* **Assignment**
Every line from the one with "Where in the frame above is the black left arm" through the final line of the entries below should be returned exactly; leave out all other lines.

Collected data
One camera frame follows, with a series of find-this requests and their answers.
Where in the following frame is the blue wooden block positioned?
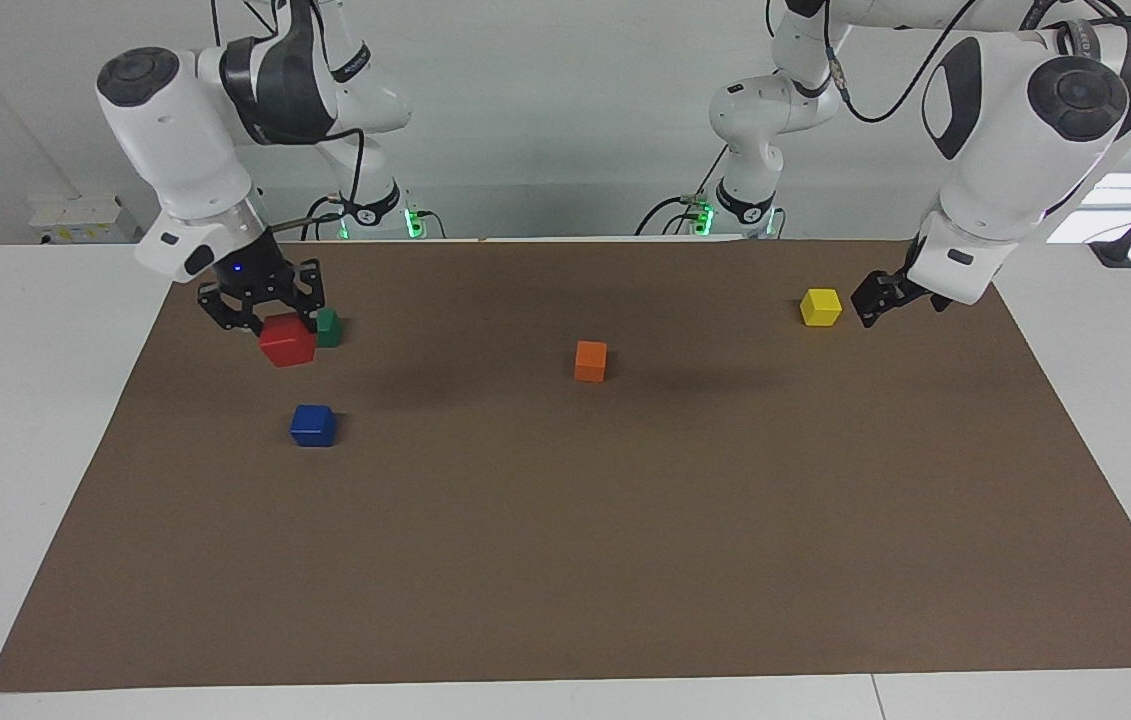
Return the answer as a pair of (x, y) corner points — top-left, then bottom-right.
(289, 404), (338, 448)

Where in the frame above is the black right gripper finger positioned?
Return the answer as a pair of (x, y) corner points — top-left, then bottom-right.
(287, 258), (328, 321)
(198, 283), (263, 336)

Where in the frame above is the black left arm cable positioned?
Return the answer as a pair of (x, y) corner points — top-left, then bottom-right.
(825, 0), (988, 126)

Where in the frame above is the brown paper mat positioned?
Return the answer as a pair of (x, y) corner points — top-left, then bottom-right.
(0, 238), (1131, 693)

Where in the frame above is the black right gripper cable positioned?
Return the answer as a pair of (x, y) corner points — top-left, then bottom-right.
(260, 125), (368, 241)

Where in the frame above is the white wall socket box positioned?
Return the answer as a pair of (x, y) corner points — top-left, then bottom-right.
(28, 195), (151, 244)

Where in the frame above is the yellow wooden block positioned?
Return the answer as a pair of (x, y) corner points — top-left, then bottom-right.
(799, 288), (843, 328)

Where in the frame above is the black left base cable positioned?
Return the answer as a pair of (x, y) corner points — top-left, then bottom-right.
(635, 150), (731, 237)

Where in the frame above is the red wooden block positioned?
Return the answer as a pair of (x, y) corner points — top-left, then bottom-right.
(259, 313), (317, 368)

* **Response to this exercise**
Where in the frame above is the black left arm cable positioned?
Return the answer as a pair of (x, y) corner points — top-left, then bottom-right.
(825, 0), (988, 126)

Where in the frame above is the brown paper mat positioned?
Return the answer as a pair of (x, y) corner points — top-left, then bottom-right.
(0, 238), (1131, 693)

Where in the frame above is the black right gripper cable positioned?
Return the answer as a pair of (x, y) corner points — top-left, then bottom-right.
(260, 125), (368, 241)

Where in the frame above is the white wall socket box positioned?
Return the answer as a pair of (x, y) corner points — top-left, then bottom-right.
(28, 195), (151, 244)

Where in the frame above is the yellow wooden block positioned?
Return the answer as a pair of (x, y) corner points — top-left, then bottom-right.
(799, 288), (843, 328)

Where in the frame above is the black left base cable positioned?
Return the answer as a pair of (x, y) corner points — top-left, then bottom-right.
(635, 150), (731, 237)

Where in the frame above is the red wooden block positioned?
Return the answer as a pair of (x, y) corner points — top-left, then bottom-right.
(259, 313), (317, 368)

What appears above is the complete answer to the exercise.